(Exercise brief)
Return, from the listing below, every line that includes "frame".

(Data section)
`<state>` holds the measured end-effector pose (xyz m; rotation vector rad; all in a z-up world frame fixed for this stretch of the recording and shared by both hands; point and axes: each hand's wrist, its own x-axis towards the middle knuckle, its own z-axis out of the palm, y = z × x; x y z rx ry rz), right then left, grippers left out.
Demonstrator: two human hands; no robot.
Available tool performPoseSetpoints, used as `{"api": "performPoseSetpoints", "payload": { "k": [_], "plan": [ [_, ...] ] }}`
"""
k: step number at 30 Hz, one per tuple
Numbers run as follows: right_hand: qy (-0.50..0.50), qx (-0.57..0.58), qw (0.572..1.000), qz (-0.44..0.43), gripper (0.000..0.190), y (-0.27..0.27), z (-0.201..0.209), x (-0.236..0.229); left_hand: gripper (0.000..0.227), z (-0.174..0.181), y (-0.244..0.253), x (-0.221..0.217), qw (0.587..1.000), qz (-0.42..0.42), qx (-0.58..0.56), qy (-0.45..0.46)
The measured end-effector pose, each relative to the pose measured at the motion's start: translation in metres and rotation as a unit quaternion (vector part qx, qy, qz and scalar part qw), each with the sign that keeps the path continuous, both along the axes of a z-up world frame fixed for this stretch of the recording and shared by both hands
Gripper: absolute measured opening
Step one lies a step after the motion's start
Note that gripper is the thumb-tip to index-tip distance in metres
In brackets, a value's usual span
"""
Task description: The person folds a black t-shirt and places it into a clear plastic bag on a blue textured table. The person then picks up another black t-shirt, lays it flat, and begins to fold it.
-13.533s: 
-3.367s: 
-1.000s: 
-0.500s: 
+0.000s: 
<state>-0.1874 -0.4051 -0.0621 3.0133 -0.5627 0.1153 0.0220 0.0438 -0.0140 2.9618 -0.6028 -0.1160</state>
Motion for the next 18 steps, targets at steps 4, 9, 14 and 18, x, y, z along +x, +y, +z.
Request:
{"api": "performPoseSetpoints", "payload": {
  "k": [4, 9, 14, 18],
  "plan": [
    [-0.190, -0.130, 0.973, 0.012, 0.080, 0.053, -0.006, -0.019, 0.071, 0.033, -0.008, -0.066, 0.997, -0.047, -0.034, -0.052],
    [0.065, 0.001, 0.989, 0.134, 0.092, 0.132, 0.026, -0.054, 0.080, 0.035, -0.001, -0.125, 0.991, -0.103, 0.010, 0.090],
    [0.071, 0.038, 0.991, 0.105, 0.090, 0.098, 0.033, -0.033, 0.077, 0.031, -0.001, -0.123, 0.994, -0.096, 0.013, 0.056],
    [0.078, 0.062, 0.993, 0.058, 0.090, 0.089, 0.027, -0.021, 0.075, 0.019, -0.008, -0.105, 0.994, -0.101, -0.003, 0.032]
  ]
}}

(Final answer)
`<state>` holds the measured end-effector pose (xyz m; rotation vector rad; all in a z-up world frame fixed for this stretch of the recording and shared by both hands; point and axes: each hand's wrist, its own x-axis towards the middle knuckle, its own z-axis out of the palm, y = z × x; x y z rx ry rz), right then left, grippers left out.
The measured end-effector pose, each relative to the pose measured at the motion's start: translation in metres and rotation as a unit quaternion (vector part qx, qy, qz and scalar part qw), each with the sign that keeps the path continuous, both along the axes of a z-up world frame fixed for this stretch of the recording and shared by both hands

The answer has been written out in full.